Assignment 3 Final

Loading Scripts

library(tidyverse)
── Attaching core tidyverse packages ──────────────────────── tidyverse 2.0.0 ──
✔ dplyr     1.1.4     ✔ readr     2.1.5
✔ forcats   1.0.0     ✔ stringr   1.5.1
✔ ggplot2   3.5.1     ✔ tibble    3.2.1
✔ lubridate 1.9.4     ✔ tidyr     1.3.1
✔ purrr     1.0.2     
── Conflicts ────────────────────────────────────────── tidyverse_conflicts() ──
✖ dplyr::filter() masks stats::filter()
✖ dplyr::lag()    masks stats::lag()
ℹ Use the conflicted package (<http://conflicted.r-lib.org/>) to force all conflicts to become errors
library(ipumsr)
library(ggplot2)
library(usmap)
library(ggthemes)
library(ggpubr)
library(kableExtra)

Attaching package: 'kableExtra'

The following object is masked from 'package:dplyr':

    group_rows
library(tidyr)

Setting up the Workspace

setwd("~/Desktop/econ code/assignment 3/")

Loading in IPUMS Data

ddi <- read_ipums_ddi("usa_00004.xml")
ipums_data <- read_ipums_micro(
  ddi,
  data_file = "/Users/zahrahussain/Desktop/Econ Code/Assignment 3/usa_00004.dat.gz"
)
Use of data from IPUMS USA is subject to conditions including that users should cite the data appropriately.
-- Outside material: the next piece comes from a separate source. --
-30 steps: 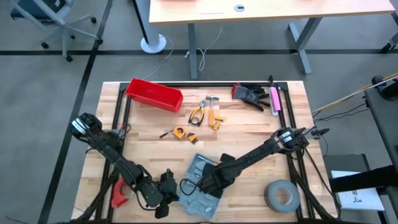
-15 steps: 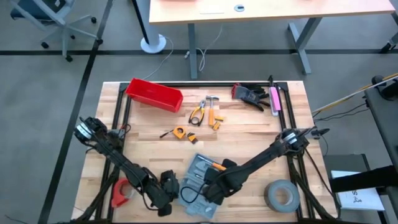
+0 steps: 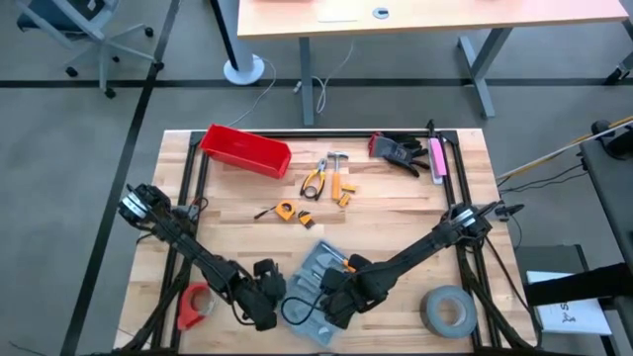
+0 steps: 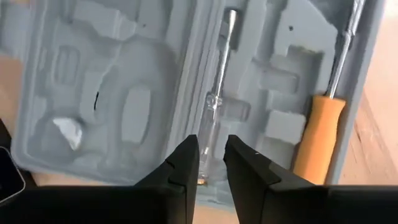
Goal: Prefit tool cases
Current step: Put the transparent flathead screwdriver into the prefit tool case
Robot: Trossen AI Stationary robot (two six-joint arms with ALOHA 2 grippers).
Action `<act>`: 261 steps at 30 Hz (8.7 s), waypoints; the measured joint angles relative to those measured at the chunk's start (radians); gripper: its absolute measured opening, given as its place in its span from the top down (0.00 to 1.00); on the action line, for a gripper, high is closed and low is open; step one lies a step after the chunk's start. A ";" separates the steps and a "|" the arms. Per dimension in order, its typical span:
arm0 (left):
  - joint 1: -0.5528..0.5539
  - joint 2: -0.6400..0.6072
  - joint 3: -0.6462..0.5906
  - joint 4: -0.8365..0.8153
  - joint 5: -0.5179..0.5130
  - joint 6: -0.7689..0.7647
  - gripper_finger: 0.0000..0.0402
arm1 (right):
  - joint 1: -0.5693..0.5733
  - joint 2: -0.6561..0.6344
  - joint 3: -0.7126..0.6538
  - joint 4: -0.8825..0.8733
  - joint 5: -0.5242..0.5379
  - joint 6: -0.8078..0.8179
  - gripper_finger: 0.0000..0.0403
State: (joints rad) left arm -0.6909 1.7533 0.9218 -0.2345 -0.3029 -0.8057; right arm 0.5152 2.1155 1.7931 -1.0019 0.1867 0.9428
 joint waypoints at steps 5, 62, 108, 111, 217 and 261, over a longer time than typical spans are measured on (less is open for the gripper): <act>0.010 -0.001 -0.002 -0.074 -0.064 0.019 0.91 | 0.003 0.000 0.000 0.011 0.000 0.008 0.88; 0.185 -0.342 -0.246 0.032 0.193 0.121 0.91 | 0.037 -0.027 -0.119 0.061 0.174 -0.091 0.92; 0.039 -0.347 -0.220 0.063 0.062 0.112 0.91 | 0.040 0.031 -0.113 0.350 0.039 -0.186 0.85; -0.002 -0.355 -0.186 0.067 -0.031 0.173 0.91 | 0.034 0.031 -0.113 0.343 0.078 -0.249 0.79; -0.100 -0.920 -0.179 -0.170 -0.185 0.123 0.91 | -0.092 0.194 0.073 0.213 -0.204 -0.364 0.77; -0.102 -0.912 -0.180 -0.171 -0.157 0.105 0.91 | -0.073 0.137 0.179 -0.073 -0.153 -0.087 0.82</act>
State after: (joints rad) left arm -0.7933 0.8410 0.7418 -0.4057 -0.4595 -0.7010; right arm 0.4424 2.2529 1.9724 -1.0748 0.0336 0.8559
Use command `ipums_conditions()` for more details.

Data Cleaning and Preparation

ipums_data <- ipums_data %>%
  mutate(
    YEAR = as.integer(YEAR),
    STATEFIP = as.character(STATEFIP),  # Convert to character for mapping
    AGE = as.integer(AGE),
    SEX = factor(SEX, labels = c("Male", "Female")),
    URBAN = as.character(URBAN),
    BPL = as.integer(BPL),  # Ensure Birthplace is numeric
    PERWT = as.numeric(PERWT)  # Ensure weight is numeric
  )

Specifying Social Group

india_birthplace_codes <- c(521)
ipums_data <- ipums_data %>%
  mutate(india_born = if_else(BPL %in% india_birthplace_codes, 1, 0))
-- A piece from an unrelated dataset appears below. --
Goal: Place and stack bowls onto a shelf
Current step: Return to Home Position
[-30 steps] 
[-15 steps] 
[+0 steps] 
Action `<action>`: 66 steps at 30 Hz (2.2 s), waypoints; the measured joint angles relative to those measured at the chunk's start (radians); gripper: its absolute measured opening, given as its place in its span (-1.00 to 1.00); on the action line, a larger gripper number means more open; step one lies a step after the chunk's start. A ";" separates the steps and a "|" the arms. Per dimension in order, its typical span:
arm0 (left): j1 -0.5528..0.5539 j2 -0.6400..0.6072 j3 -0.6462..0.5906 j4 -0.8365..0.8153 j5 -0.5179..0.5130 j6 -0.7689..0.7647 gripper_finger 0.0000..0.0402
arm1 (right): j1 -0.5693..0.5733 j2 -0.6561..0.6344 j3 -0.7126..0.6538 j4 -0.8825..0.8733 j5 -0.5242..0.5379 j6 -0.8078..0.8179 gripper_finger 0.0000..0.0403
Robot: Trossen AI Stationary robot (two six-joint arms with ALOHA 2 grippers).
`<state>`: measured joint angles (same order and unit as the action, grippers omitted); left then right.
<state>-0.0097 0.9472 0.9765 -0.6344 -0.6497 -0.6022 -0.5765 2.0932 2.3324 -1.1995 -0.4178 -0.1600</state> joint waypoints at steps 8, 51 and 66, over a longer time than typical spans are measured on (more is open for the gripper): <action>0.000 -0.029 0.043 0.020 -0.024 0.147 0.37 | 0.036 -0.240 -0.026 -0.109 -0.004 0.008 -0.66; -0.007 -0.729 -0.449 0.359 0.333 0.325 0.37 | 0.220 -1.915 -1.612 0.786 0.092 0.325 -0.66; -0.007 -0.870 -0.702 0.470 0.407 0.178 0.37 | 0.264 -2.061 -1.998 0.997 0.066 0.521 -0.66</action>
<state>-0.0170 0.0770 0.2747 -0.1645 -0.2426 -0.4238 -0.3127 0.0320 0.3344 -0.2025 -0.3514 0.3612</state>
Population Pyramids Preparation

For India-born data and overall populatio
prepare_pyramid_data <- function(df, group_label = "Group") {
  df %>%
    filter(!is.na(AGE), !is.na(SEX)) %>%
    group_by(AGE, SEX) %>%
    summarise(population = sum(PERWT, na.rm = TRUE), .groups = "drop") %>%
    mutate(group = group_label)
}

india_born_data <- ipums_data %>% filter(india_born == 1)
pyramid_india_born <- prepare_pyramid_data(india_born_data, "India-born")
pyramid_general_pop <- prepare_pyramid_data(ipums_data, "All")

Creating the Pyramids

plot_pyramid <- function(pyramid_df, title_str) {
  pyramid_df %>%
    mutate(population = if_else(SEX == "Male", -population, population)) %>%
    ggplot(aes(x = AGE, y = population, fill = SEX)) +
    geom_bar(stat = "identity") +
    coord_flip() +
    scale_y_continuous(labels = abs) +
    scale_fill_manual(values = c("Male" = "blue", "Female" = "red")) +
    labs(
      title = title_str,
      x = "Age",
      y = "Weighted Population",
      fill = "Sex"
    ) +
    theme_minimal()
}

pyramid_india_plot <- plot_pyramid(pyramid_india_born, "Population Pyramid: India-born (1900 & 1910)")
pyramid_general_plot <- plot_pyramid(pyramid_general_pop, "Population Pyramid: General Population (1900 & 1910)")

pyramid_india_plot

pyramid_general_plot

Labor force

labor_force_status <- india_born_data %>%
  group_by(YEAR, LABFORCE) %>%
  summarise(count = sum(PERWT, na.rm = TRUE), .groups = "drop")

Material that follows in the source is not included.